### [Required work]
For this exercise, reproduce the entries below exactly, but only from the line containing "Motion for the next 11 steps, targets" through the line containing "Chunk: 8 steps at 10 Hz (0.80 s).", both included.

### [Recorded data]
▬▬▬
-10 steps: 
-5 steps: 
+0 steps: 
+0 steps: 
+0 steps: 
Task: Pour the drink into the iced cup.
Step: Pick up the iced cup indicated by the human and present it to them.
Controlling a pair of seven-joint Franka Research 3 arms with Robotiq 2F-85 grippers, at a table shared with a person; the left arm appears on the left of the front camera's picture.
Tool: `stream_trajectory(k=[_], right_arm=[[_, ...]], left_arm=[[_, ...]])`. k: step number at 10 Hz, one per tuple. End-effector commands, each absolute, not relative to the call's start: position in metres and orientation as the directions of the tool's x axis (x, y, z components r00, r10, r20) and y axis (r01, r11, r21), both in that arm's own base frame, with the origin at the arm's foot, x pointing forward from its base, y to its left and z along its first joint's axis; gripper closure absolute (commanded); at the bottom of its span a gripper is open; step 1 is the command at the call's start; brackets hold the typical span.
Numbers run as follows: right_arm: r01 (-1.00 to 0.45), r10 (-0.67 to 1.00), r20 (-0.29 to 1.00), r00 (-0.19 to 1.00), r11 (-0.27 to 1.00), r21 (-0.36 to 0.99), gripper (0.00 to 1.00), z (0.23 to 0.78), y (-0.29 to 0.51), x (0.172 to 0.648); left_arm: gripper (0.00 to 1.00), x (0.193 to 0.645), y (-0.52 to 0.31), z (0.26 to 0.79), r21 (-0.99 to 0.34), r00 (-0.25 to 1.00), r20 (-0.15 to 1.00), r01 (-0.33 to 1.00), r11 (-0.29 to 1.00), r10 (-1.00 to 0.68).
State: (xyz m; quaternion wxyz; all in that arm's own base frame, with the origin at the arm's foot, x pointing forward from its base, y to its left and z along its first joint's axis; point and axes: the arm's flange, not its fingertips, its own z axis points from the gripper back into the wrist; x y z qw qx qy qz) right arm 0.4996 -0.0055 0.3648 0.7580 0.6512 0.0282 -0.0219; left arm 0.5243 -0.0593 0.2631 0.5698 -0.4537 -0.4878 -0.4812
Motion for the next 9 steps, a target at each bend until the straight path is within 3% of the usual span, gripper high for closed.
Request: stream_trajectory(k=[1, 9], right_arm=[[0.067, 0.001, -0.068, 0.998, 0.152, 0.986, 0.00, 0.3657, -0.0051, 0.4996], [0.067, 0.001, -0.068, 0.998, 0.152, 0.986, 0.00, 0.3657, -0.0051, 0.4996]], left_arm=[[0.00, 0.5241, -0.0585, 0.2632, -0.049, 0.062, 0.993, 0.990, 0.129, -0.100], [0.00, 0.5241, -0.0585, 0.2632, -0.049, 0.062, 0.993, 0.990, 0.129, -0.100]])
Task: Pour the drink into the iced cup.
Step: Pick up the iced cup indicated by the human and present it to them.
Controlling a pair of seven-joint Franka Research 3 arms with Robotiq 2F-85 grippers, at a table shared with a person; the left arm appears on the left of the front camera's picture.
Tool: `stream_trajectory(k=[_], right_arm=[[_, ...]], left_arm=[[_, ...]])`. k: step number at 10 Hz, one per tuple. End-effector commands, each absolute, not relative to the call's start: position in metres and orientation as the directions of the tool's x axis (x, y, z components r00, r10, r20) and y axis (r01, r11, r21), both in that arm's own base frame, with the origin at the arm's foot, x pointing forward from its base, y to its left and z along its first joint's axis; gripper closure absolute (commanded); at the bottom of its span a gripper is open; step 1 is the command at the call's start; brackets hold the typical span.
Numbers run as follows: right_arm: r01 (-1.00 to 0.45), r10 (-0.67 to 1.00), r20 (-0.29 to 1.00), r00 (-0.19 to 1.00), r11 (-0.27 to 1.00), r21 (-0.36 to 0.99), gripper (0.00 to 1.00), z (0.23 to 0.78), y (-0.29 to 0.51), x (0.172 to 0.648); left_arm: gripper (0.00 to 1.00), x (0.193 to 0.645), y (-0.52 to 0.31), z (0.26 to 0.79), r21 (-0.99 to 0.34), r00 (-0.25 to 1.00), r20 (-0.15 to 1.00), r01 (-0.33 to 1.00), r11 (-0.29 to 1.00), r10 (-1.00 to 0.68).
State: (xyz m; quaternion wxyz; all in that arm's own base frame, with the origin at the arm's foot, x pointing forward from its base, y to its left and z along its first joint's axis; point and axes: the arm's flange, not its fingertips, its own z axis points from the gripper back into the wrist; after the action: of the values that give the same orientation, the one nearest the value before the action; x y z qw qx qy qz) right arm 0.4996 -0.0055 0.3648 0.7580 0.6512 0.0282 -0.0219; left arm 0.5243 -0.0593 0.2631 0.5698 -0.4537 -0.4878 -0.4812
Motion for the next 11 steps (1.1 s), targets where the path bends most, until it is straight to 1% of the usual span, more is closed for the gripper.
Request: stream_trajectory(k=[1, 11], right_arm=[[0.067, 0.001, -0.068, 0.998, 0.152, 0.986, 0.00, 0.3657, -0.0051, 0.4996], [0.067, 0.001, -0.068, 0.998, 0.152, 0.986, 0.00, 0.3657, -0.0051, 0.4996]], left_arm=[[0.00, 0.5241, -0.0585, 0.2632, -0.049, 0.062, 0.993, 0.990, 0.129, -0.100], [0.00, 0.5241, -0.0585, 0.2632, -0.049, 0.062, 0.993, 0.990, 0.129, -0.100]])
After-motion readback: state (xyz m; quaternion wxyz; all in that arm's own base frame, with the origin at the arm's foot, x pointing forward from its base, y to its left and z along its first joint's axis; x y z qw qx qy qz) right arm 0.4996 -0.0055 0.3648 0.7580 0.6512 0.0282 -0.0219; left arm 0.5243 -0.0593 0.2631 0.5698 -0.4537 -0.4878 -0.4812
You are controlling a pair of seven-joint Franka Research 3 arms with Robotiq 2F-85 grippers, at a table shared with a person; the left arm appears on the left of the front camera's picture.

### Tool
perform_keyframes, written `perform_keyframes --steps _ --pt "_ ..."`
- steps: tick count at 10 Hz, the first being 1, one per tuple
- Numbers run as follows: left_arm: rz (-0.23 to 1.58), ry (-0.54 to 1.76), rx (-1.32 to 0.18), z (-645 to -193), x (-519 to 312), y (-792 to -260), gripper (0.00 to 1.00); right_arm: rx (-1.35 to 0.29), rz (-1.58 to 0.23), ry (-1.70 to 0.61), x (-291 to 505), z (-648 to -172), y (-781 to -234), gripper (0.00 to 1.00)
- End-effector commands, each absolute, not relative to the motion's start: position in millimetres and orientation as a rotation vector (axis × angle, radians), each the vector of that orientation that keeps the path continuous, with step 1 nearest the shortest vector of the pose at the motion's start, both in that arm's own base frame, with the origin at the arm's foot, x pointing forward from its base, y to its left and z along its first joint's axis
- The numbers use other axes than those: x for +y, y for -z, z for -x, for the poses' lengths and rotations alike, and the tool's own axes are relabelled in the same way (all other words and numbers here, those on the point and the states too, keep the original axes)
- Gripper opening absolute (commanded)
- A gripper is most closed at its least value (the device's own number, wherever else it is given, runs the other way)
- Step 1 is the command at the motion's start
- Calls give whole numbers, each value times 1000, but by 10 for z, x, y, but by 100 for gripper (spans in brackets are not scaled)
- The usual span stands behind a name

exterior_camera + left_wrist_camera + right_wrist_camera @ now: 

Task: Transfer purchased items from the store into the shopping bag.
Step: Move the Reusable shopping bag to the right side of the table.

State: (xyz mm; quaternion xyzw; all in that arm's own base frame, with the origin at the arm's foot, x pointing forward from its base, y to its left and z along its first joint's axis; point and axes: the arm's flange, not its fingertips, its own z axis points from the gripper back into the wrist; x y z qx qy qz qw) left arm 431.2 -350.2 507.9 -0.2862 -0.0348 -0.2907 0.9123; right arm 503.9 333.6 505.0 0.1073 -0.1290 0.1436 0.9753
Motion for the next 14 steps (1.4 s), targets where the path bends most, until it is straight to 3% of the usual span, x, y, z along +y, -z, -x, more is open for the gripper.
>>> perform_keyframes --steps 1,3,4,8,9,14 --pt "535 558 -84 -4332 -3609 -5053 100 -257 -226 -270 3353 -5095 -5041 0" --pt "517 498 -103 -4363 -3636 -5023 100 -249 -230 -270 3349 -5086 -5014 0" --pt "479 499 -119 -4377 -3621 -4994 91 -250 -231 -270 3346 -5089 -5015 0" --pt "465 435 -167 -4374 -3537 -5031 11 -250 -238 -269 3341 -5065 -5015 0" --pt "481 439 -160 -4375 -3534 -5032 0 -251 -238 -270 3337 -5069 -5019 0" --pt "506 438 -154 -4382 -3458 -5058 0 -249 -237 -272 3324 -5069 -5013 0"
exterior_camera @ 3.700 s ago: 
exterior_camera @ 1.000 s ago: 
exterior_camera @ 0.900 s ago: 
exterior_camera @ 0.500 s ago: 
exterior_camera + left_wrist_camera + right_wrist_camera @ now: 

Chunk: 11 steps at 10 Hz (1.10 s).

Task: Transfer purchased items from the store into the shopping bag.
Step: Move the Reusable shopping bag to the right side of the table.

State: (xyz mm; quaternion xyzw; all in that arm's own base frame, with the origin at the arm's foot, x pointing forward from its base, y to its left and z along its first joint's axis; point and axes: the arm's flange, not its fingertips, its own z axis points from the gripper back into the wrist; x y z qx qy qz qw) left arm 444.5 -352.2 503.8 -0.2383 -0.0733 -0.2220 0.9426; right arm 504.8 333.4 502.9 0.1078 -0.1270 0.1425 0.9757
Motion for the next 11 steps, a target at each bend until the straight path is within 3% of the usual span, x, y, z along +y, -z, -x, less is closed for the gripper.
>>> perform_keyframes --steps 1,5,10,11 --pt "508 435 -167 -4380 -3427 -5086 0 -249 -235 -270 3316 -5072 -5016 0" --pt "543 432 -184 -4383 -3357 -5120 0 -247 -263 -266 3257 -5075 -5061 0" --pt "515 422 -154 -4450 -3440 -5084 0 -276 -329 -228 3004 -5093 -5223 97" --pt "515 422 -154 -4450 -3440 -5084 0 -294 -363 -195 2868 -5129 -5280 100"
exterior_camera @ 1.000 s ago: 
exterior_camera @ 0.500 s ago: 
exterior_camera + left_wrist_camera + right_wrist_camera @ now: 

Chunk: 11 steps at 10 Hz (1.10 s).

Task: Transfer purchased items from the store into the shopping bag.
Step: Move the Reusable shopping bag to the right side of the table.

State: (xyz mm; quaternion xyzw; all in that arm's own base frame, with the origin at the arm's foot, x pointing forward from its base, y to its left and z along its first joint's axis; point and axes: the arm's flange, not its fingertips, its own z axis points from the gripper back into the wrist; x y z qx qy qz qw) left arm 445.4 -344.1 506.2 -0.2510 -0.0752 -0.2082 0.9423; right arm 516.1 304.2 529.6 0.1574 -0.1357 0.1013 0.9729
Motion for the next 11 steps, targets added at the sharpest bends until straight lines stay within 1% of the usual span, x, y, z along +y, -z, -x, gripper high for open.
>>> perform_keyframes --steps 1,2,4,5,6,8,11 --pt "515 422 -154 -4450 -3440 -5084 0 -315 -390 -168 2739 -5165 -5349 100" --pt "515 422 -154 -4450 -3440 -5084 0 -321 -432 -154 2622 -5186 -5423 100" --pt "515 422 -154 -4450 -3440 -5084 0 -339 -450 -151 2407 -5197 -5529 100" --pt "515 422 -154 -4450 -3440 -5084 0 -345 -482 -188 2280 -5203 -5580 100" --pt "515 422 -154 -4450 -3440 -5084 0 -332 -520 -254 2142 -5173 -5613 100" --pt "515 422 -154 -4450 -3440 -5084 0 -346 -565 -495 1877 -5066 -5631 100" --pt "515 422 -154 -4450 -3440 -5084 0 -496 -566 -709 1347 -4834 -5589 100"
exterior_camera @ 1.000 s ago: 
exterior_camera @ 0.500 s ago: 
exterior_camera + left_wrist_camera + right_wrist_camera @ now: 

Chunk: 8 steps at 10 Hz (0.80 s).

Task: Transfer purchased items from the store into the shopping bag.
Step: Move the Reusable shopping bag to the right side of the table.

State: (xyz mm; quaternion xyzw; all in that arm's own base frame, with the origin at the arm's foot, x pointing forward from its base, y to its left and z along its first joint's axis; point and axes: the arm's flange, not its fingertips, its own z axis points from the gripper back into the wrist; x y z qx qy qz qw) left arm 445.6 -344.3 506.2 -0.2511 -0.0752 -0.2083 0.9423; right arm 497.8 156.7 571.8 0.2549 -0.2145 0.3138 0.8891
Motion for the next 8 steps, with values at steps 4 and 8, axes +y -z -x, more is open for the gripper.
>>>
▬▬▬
### [Output for this task]
Motion for the next 11 steps, targets added at the sharpest bends until straight lines stay within 1% of the usual span, x, y, z along +y, -z, -x, gripper high for open.
>>> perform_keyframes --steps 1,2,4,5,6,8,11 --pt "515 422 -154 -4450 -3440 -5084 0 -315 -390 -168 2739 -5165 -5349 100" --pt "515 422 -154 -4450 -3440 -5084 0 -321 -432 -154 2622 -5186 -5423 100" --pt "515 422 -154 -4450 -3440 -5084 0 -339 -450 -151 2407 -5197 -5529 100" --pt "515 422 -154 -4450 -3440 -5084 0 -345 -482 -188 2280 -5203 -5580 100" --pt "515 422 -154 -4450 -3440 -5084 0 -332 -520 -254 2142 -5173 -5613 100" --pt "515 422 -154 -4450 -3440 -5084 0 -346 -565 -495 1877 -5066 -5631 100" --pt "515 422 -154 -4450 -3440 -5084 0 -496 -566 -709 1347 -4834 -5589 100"
exterior_camera @ 1.000 s ago: 
exterior_camera @ 0.500 s ago: 
exterior_camera + left_wrist_camera + right_wrist_camera @ now: 

Chunk: 8 steps at 10 Hz (0.80 s).

There is no more to the exercise.